* _Required work_
Each line of the data must be given back verbatim, with pictures removed.

* _Source material_
- Opening Delimiter -
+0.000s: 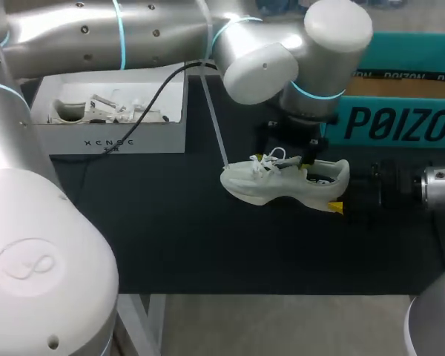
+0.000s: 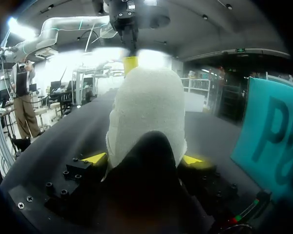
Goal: Take the shoe out of the shoebox, open the shoe tongue, remove and reinsert the insole, then place the shoe into the shoebox
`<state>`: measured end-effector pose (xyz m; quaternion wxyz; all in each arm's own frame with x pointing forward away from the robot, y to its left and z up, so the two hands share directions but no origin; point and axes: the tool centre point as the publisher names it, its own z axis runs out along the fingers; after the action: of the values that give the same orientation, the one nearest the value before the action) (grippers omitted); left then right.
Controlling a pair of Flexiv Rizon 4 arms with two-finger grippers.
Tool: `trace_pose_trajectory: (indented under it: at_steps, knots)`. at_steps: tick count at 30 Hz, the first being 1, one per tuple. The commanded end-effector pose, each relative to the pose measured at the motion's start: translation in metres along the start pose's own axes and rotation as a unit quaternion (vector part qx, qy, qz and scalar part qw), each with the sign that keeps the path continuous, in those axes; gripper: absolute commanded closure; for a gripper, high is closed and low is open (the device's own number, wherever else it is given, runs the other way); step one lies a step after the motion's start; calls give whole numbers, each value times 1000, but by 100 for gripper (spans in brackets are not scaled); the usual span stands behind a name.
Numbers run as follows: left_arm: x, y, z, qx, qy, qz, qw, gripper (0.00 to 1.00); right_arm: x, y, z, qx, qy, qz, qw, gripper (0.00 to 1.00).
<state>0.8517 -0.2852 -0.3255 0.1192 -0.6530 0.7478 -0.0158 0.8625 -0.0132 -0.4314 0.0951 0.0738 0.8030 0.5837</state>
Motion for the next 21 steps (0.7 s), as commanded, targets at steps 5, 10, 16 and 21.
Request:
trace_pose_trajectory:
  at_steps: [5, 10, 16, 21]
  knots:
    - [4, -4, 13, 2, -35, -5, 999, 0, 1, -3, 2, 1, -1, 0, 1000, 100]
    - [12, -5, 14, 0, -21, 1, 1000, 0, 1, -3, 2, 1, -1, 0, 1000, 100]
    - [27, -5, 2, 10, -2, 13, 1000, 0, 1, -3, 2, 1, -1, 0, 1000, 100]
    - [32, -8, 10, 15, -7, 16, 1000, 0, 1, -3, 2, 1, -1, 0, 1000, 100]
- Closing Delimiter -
* _Problem solution_
+0.000s: 
+0.000s: 
Goal: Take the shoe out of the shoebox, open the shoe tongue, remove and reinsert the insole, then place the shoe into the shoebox
`<state>`: measured end-effector pose (xyz m; quaternion wxyz; all in each arm's own frame with x pointing forward away from the robot, y to its left and z up, so the two hands share directions but no origin; point and axes: the tool centre point as the publisher names it, its own z axis runs out along the fingers; after the action: of the values that give the same orientation, the one nearest the value before the action) (grippers omitted); left then right.
Controlling a pair of Flexiv Rizon 4 arms with two-finger grippers.
Tool: `trace_pose_trajectory: (indented under it: at_steps, knots)`. at_steps: tick count at 30 Hz, the first being 1, one per tuple. The commanded end-effector pose, each relative to the pose measured at the motion's start: translation in metres along the start pose's own axes and rotation as a unit quaternion (vector part qx, qy, qz and scalar part qw), each with the sign that keeps the path continuous, in those axes; gripper: absolute commanded closure; for a gripper, high is closed and low is open (the device's own number, wherever else it is given, runs the other way); step one lies a step after the motion's start; calls give whole numbers, each value times 1000, but by 100 for gripper (spans in brackets are not scaled); the usual span stands behind a name.
Numbers run as follows: left_arm: x, y, z, qx, qy, qz, qw, gripper (0.00 to 1.00); right_arm: x, y, z, qx, qy, qz, qw, gripper (0.00 to 1.00).
<state>0.8517 -0.2852 -0.3255 0.1192 -0.6530 0.7478 -0.0158 0.8625 -0.0132 -0.4314 0.0951 0.0738 0.8030 0.5837</state>
Motion for the next 21 steps (0.7 s), as commanded, targets at steps 5, 10, 16 and 21.
Request:
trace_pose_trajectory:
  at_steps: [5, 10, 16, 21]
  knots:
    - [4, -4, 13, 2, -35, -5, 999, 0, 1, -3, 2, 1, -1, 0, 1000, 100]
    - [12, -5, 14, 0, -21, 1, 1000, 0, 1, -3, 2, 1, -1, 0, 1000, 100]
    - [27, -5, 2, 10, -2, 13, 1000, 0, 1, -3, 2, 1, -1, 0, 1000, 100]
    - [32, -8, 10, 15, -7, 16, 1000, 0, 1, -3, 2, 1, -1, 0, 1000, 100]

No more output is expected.